**Task goal:**
Once the line holding "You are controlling" is found in the listing below, write it out and each later line exactly, up to and including the one holding "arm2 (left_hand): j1".

——

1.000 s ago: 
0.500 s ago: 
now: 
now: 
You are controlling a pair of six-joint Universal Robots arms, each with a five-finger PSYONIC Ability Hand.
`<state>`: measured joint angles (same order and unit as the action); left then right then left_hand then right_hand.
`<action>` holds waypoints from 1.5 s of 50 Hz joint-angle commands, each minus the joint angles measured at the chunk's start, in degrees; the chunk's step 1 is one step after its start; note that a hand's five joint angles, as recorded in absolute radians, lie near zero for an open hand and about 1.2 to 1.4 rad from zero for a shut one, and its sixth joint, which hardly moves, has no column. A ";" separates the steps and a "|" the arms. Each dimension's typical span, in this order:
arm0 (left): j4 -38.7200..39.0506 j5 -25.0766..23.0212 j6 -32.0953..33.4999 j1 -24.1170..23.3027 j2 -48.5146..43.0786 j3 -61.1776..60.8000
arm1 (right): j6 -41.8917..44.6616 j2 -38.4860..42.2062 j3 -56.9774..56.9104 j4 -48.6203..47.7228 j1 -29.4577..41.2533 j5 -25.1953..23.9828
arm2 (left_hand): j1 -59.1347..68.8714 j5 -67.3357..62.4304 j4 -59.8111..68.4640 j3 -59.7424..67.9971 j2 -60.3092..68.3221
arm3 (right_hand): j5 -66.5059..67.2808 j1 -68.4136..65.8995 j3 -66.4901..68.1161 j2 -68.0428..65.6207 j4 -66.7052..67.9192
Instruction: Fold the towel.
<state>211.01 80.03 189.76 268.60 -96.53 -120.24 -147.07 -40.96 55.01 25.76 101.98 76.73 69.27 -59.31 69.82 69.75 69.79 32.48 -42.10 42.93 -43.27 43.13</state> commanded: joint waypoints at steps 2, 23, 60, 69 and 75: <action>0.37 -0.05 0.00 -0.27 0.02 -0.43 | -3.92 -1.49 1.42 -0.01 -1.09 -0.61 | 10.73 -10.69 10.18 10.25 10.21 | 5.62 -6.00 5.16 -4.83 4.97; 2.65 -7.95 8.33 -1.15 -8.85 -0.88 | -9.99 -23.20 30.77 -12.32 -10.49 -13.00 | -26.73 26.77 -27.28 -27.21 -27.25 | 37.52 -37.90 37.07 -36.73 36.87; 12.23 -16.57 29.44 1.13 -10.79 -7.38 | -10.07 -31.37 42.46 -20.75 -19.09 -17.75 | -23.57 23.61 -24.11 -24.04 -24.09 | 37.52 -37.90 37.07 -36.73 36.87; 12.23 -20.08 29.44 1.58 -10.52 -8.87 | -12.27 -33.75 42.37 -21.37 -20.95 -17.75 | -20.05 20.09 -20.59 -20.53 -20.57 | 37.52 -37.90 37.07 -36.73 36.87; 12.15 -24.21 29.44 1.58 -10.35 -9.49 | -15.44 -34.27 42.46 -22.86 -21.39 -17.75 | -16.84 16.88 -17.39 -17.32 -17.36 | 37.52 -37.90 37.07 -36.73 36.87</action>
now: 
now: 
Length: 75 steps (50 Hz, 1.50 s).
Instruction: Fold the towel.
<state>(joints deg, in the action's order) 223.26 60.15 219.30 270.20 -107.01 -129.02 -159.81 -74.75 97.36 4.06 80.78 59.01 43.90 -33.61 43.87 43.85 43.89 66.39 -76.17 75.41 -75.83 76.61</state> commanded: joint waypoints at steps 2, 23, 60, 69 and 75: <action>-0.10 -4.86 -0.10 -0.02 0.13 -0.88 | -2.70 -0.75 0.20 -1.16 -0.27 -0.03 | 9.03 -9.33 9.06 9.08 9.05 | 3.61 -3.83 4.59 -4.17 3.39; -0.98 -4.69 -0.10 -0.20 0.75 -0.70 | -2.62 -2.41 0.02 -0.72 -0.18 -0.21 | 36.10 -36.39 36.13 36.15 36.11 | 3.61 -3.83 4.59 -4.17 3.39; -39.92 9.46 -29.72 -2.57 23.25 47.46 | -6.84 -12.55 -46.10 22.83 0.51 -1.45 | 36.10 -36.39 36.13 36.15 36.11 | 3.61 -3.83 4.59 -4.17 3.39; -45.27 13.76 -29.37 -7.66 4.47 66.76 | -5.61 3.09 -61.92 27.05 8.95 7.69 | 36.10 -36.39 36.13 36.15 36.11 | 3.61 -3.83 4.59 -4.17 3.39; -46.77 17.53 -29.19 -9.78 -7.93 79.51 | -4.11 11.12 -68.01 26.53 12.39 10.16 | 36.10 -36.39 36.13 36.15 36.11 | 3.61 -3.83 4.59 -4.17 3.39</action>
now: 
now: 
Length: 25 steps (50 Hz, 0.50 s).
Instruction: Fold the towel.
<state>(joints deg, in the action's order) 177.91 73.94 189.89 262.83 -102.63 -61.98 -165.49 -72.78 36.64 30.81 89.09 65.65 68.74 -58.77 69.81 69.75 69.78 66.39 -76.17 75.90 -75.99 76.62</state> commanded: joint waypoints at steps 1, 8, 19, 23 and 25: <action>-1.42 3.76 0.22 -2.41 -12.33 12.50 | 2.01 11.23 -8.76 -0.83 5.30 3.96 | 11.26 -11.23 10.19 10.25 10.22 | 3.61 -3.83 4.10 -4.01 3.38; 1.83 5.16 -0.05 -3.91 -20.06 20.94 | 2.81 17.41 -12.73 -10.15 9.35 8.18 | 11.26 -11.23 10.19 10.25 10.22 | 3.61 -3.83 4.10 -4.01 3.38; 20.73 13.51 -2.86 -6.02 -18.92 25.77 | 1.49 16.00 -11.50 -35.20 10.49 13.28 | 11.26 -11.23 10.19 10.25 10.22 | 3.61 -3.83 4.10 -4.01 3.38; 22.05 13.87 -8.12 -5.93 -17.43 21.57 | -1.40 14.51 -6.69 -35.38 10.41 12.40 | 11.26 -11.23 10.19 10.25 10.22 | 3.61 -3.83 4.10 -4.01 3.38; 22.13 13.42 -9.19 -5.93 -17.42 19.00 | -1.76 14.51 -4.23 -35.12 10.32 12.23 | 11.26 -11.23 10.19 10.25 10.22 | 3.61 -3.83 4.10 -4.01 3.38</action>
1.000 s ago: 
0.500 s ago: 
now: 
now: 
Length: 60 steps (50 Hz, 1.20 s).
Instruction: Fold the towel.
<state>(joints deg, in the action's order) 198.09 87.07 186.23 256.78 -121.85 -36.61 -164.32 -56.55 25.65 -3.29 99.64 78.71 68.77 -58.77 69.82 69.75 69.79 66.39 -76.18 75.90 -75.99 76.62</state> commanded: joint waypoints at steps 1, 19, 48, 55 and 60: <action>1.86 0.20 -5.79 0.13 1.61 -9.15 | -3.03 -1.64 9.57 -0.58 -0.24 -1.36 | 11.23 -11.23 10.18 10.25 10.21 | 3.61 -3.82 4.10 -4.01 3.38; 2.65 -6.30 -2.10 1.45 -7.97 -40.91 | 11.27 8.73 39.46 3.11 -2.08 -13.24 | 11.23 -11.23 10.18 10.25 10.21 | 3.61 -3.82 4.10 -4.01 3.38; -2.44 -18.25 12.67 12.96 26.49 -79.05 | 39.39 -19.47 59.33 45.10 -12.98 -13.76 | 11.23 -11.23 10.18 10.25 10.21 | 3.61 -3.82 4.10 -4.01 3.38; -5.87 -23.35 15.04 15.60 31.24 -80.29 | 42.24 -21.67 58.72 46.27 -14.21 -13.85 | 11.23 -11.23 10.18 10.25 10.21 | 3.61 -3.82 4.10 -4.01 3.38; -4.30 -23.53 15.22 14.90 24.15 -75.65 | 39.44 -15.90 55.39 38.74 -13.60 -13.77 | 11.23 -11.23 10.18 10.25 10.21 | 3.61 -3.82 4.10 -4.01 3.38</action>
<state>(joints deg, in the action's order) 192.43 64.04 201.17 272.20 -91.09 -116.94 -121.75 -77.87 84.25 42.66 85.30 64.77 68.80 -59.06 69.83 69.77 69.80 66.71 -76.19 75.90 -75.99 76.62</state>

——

**Task answer:**
You are controlling a pair of six-joint Universal Robots arms, each with a five-finger PSYONIC Ability Hand.
`<state>`: measured joint angles (same order and unit as the action); left then right then left_hand then right_hand.
`<action>` holds waypoints from 1.5 s of 50 Hz joint-angle commands, each minus the joint angles measured at the chunk's start, in degrees; the chunk's step 1 is one step after its start; note that a hand's five joint angles, as recorded in absolute radians, lie near zero for an open hand and about 1.2 to 1.4 rad from zero for a shut one, and its sixth joint, which hardly moves, has no column. A ";" separates the steps and a "|" the arms. Each dimension's typical span, in this order:
arm0 (left): j4 -38.7200..39.0506 j5 -25.0766..23.0212 j6 -32.0953..33.4999 j1 -24.1170..23.3027 j2 -48.5146..43.0786 j3 -61.1776..60.8000
arm1 (right): j6 -41.8917..44.6616 j2 -38.4860..42.2062 j3 -56.9774..56.9104 j4 -48.6203..47.7228 j1 -29.4577..41.2533 j5 -25.1953..23.9828
arm2 (left_hand): j1 -59.1347..68.8714 j5 -67.3357..62.4304 j4 -59.8111..68.4640 j3 -59.7424..67.9971 j2 -60.3092..68.3221

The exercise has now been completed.